2026年1月9日から11日までの期間、千葉県千葉市の複合多目的施設「幕張メッセ」にて、「東京オートサロン2026」が開催された。本展示会は自動車に関連する展示会であり、通常ならば取り上げる内容ではない展示会ではある。レーシング系ゲームが流行っているとはいえ、リアル展示イベントのレビューというのはお門違いであるからだ。
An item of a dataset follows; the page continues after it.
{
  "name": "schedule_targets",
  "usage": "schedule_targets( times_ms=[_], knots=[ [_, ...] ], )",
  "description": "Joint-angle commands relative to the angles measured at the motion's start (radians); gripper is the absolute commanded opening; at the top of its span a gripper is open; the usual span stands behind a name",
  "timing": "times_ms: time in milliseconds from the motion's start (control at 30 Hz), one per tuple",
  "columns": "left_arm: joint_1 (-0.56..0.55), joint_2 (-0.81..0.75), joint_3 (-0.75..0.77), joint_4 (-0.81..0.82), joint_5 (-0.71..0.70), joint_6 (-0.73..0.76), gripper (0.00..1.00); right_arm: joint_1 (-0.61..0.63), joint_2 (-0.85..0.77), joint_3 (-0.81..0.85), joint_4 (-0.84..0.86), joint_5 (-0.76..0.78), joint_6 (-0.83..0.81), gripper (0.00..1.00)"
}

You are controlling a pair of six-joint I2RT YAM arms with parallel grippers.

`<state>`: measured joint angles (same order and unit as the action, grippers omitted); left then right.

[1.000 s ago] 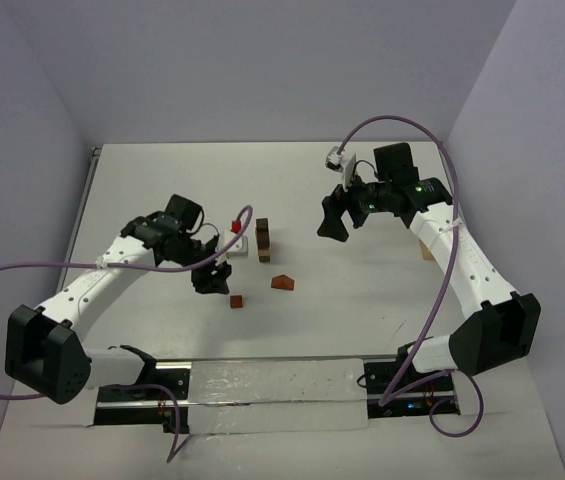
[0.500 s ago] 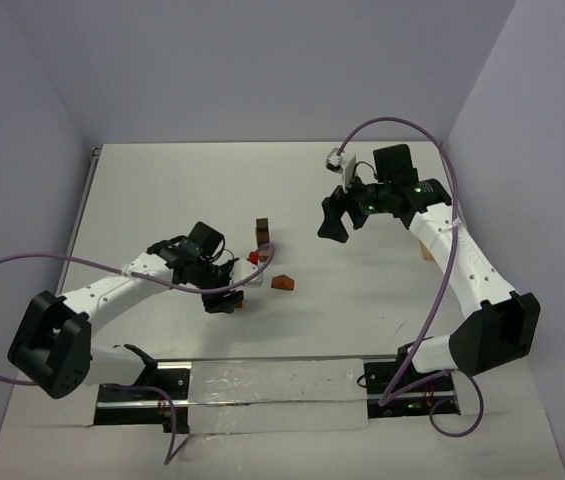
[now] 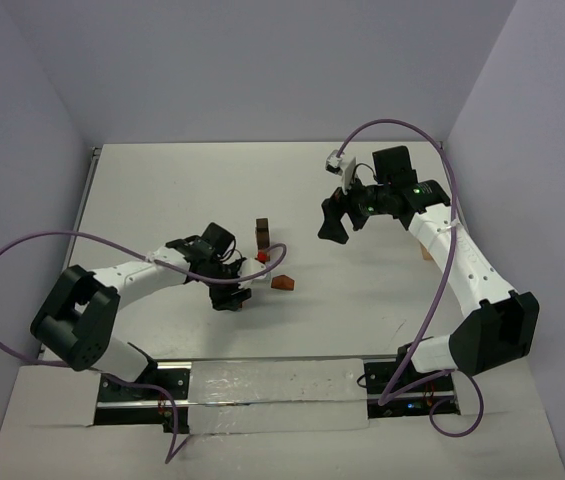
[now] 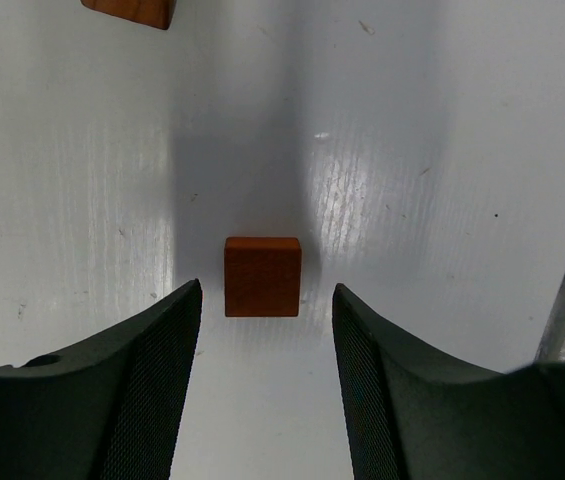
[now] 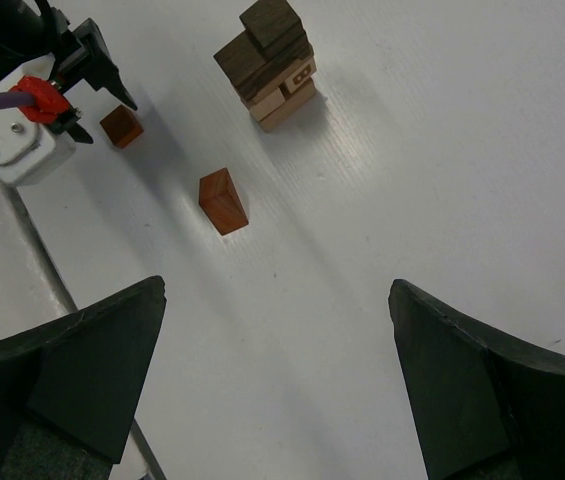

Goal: Build the wood block tower

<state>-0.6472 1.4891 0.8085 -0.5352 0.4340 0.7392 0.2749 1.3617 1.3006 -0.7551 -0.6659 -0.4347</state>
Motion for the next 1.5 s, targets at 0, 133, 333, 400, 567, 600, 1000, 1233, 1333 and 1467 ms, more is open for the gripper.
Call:
schedule_targets(
  times_ms=[0,133,333,400,567,600,1000,1233,1333,1467],
  knots=[
    [-0.005,0.023,0.014,0.061,-0.008,-0.008,0.61,-0.006,-0.019,0.000,0.028,0.003,0.008,1.00],
    [-0.005,0.038,0.017,0.074,-0.008,-0.012,0.61,-0.006,-0.014,0.003,0.027,0.002,0.010,1.00],
    [-0.006,0.062,0.011,0.100,-0.011,-0.024,0.58,-0.006,-0.010,0.009,0.026,0.001,0.008,1.00],
    [-0.008,0.066,0.008,0.104,-0.012,-0.026,0.55,-0.008,-0.010,0.009,0.025,0.002,0.007,1.00],
    [-0.008,0.066,0.006,0.107,-0.009,-0.026,0.42,-0.008,-0.007,0.013,0.025,0.003,0.007,1.00],
    [-0.008,0.063,0.005,0.107,-0.008,-0.027,0.40,-0.006,-0.006,0.014,0.024,0.005,0.007,1.00],
    [-0.008,-0.024,0.061,0.010,-0.003,-0.013,0.14,-0.006,-0.007,0.022,0.020,0.003,0.005,1.00],
    [-0.008,-0.067,0.276,-0.204,0.018,-0.016,0.09,-0.008,0.000,0.029,0.014,0.014,-0.003,1.00],
    [-0.008,-0.056,0.391,-0.234,-0.008,-0.052,0.08,-0.013,-0.001,0.029,0.013,0.025,-0.007,1.00],
    [-0.008,-0.026,0.504,-0.255,-0.037,-0.075,0.09,-0.016,0.000,0.026,0.016,0.026,-0.009,1.00]
  ],
)
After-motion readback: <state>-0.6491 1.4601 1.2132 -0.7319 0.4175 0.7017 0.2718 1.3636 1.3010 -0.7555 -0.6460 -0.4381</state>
だがしかし、そこに予想外のゲームタイトルとのコラボレーション企画があったというなら話は別だろう。東京オートサロン2026内において、自動車メーカーであるスズキがとあるコラボレーション車両を展示。さらには登場キャラクターのコスプレイヤーによる撮影タイムを設けるという展示会のジャンル違いではないかと思われる状況が出来ていたのだ。今回は同社のそういった取り組みについて取り上げてみよう。

新型車はワイルドに走れるお墨付き
今回展示されていたのはスズキの「ジムニー ノマド」。現行車である「ジムニー シエラ」と比べて車長が長く設定されており、これまで3ドア(前方2つとリア)であった同車種には珍しい5ドア(前方後方2ドアとリア)という構造となっている。近しい車長としてはトヨタのヤリスが挙げられる程に大型化しており、これまで4人乗りとはいえ4人乗るには窮屈であったジムニー シエラよりは明らかに乗りやすく、ファミリーカー向けの設計となっている。なお車長が延びた関係で、同車は軽自動車ではなく普通自動車の最小サイズであるコンパクトカー扱いという区分となる。
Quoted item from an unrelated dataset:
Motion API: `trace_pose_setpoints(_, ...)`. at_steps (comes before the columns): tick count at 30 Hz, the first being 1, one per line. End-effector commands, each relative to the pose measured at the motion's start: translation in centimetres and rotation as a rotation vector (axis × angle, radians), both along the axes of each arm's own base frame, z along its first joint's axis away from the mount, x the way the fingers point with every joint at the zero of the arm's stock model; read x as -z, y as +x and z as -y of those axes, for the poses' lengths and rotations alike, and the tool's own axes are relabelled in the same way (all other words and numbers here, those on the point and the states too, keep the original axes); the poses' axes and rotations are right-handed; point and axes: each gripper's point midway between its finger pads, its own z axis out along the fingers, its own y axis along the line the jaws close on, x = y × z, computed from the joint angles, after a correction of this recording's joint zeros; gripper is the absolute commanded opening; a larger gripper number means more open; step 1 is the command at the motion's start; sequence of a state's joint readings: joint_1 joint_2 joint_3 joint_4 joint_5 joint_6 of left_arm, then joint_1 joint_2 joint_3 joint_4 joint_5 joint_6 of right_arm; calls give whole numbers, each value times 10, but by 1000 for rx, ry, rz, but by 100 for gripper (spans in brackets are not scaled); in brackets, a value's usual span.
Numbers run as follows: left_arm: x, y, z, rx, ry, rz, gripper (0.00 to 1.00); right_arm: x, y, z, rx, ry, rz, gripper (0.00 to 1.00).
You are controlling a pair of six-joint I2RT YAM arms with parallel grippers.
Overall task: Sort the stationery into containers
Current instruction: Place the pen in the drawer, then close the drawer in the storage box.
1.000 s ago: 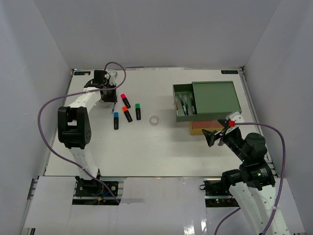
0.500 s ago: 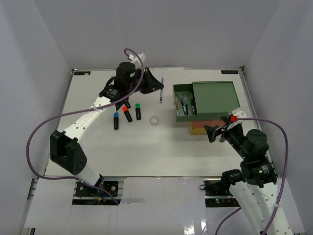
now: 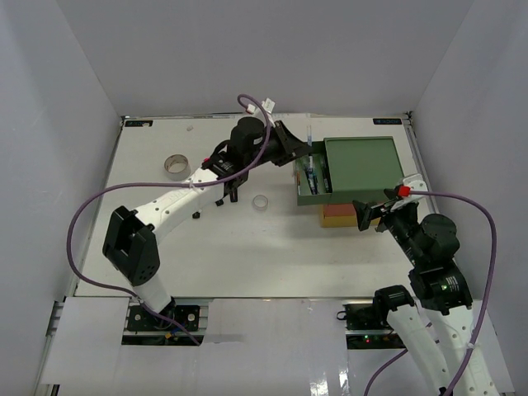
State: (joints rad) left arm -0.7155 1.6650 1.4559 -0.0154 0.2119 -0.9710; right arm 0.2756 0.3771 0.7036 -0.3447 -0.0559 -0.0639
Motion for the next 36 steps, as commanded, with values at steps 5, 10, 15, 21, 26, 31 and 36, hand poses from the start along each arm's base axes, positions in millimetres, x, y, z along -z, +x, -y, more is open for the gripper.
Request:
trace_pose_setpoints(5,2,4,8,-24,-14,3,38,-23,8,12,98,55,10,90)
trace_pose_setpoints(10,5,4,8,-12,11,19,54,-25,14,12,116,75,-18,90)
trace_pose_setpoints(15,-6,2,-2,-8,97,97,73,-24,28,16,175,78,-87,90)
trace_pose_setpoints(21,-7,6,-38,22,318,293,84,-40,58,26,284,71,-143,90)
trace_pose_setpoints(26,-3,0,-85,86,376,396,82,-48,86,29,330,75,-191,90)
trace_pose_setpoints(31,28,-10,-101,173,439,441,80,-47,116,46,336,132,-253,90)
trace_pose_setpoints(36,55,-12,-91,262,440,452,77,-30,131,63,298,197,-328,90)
さてそんなジムニー ノマドが今回コラボ先として選んだのは、カプコンの提供するハンティングアクションゲーム「モンスターハンターワイルズ」である。会場にはなんとモンスターの革素材の様なラッピングを施された「JIMNY NOMADE MONSTER HUNTER WILDS Edition」の姿が。写真には収めていないが、同じく展示エリア内にはセクレトを模した「DR-Z4S MONSTER HUNTER WILDS Edition」の姿も。どちらもデザインとして様になっている出来であり、メーカーとしても力を入れている事が伺える。こちらの内容については案内ページも作られている程だ。


さらには公式サイトにて「SUZUKIxMONSTER HUNTER コラボ車総選挙」という企画も実施。モンスターハンターシリーズに登場したモンスターと、お気に入りのスズキの車両を組み合わせて応募する事で、独自のデザイン車両が出てくるかもしれないというファンには嬉しい企画となっている。現在の1位は、軽自動車としてはアウトドア向きのパッケージとなっている「スペーシア ギア」と、モンスターハンターワールド:アイスボーンに登場する氷を操る古龍「イヴェルカーナ」の組み合わせだ。モンスターハンターライズ・サンブレイクでも出演を果たした同モンスターは未だに高い人気を誇っており、それ故にコラボレーション企画も待ち望まれているのだろう。
カプコンと付き合いの良いスズキ
今回のこの企画自体が突拍子もないものと思われそうであるが、実はそうではない。2025年3月5日(水)~9日(日)に開催された「CAPCOM CUP 11」においてスズキは格闘ゲーム「ストリートファイター6」とコラボレーション企画として設計されたバイクを展示。バイクを趣味とする同作キャラクターの「ジュリ」をイメージしたバイク「GSX-8R Tuned by JURI」(非売品)を制作したという実績がある。
また2025年7月31日には、『ストリートファイター6』を使用したeスポーツ公式大会「ストリートファイターリーグ: Pro-JP 2025」、「CAPCOM Pro Tour 2025 PREMIER」、及び「CAPCOM CUP 12/ストリートファイターリーグ:ワールドチャンピオンシップ 2025」に対し協賛するパートナーシップ契約を締結するなど、コンテンツに関する距離が非常に近い所に来ている。

今回のコラボレーションについても、展示されている武器「ホープハンマー」はきちんと公式の許可を貰って展示しているものであり、ブース内では撮影時間になるとモンスターハンターを象徴するBGMである「英雄の証」が流れていた。ここまで気合を入れて、かつゲーム系の展示会ではないところでコラボレーションアピールをするというのは並大抵の相場観ではない。担当者いわく「今回もカプコンからコラボレーションに際し監修を頂いた内容となっており、我々もこの企画には本気で取り組んでいます。」との事である。ゲームに触れる体験をしてきた世代が、広報企画を務める様な状況になってきたのではと思わずにはいられない。
今後も自動車メーカーとゲームメーカーという異色の事業者同士でコラボレーションを続けていくであろうスズキとカプコン。両輪の勢いよく回っていく様を期待したい所である。